When she was done, only a white bone and some tendons remained, and she put those in her purse for a snack on the way home. If the police stopped us and they saw her purse, we would have been hauled away for cannibalism!
My view of the fair revealed that I needed a chicken kebab and some jalapeno poppers. I went to get my dinner and did not fear losing Mary in the crowd; I just needed to carefully listen to Mary, it was the sound of a lioness tearing apart a zebra in the great Serengeti outback.
Bones were flying, and cartilage spilled onto the paper plate, but as she approached the end of this evening of terror, her eyes returned to their normal color, and the red flashing color faded away!
The poor vendors looked over at her and began to put out “WERE CLOSED” signs, fearing she would go grazing again and empty their shelves of everything turkey.
Success! We tore her away from her meal and headed to the shirt shop! I got two, Bob D and Jim got special shirts, and Mary found a ladies’ patriotic shirt to match mine; it was a successful visit.
We began heading to the Orange Gate, where we parked our car. One of the rides started spewing snow, so we held each other and began to sing Christmas carols (in the 76-degree heat). Mary’s voice was beautiful, but a security officer asked me to leave.

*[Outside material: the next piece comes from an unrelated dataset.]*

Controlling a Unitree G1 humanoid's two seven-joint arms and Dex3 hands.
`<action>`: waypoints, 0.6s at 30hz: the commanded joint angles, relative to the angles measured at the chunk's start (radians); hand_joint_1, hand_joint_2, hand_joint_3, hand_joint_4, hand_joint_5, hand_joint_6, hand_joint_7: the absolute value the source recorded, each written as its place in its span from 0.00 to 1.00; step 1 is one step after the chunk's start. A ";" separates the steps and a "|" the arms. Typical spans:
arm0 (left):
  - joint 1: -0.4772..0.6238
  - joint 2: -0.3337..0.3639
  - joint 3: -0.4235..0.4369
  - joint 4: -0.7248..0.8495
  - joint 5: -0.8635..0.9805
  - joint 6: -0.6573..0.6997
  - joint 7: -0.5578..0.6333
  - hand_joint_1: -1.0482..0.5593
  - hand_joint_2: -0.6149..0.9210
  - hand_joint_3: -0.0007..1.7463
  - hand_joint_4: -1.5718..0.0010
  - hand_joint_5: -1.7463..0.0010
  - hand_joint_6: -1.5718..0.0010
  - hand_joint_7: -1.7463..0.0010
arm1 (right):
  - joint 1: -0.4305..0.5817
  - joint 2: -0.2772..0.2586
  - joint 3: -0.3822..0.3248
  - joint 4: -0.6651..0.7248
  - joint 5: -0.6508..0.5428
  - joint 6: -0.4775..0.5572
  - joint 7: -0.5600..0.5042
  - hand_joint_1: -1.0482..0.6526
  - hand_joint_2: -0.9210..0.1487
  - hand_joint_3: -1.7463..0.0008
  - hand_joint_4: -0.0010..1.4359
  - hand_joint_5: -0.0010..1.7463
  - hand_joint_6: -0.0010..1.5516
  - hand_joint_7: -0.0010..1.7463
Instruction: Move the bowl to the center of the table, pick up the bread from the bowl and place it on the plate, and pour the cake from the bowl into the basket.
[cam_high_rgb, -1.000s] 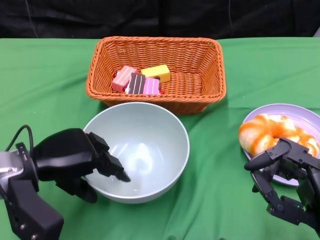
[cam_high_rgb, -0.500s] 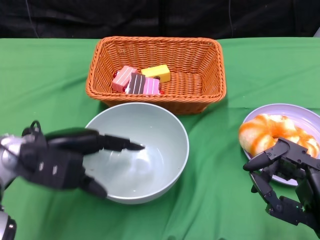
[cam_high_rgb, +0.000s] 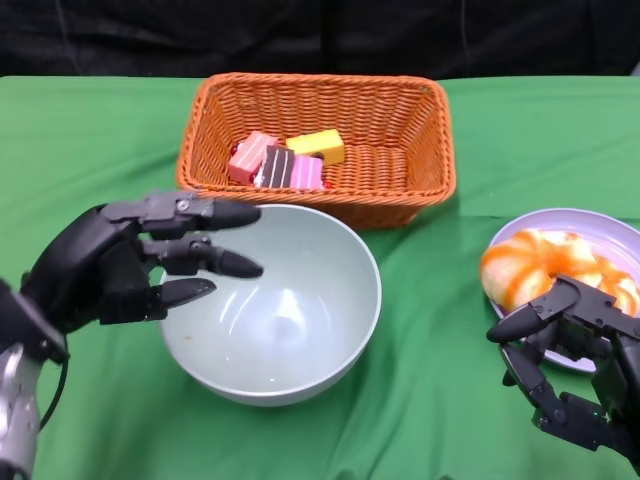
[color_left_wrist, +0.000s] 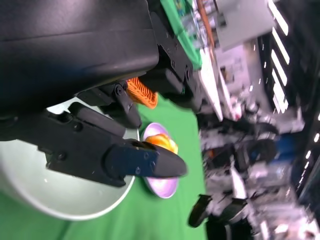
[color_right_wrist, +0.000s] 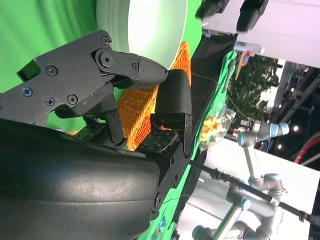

I almost asked him to look into Mary’s purse and witness what remained of the turkey, but I thought better and kept quiet.
Goodbye, Fair, see you in a year!
As we walked out, I saw a bunch of turkeys running the other direction and they were mumbling, “It’s her, she finished off a leg in 13.4 seconds! Run for your life!”
I tried to count how many people were still attending the fair at 9:00 pm, but I lost count after reaching “a gazillion.”
We decided to stop at Aces and play some Johnny Cash on the e_jukebox. The owner was in, and he visited us! We danced and enjoyed a glass of wine before going home. Mary wanted to stop by Ralph’s to see if they have some turkey legs!
We had a fantastic time, and when we stumbled back home, we set the firepit ablaze, sipped on some questionable wine, and attempted to solve all the world’s problems again! We might have come up with some groundbreaking solutions, or it could have just been the fumes from the firepit getting to us.
Off to bed and Mary went sound to sleep but I hear her murmuring 1,2,3,4,etc. She was dreaming of turkey legs jumping over the bed!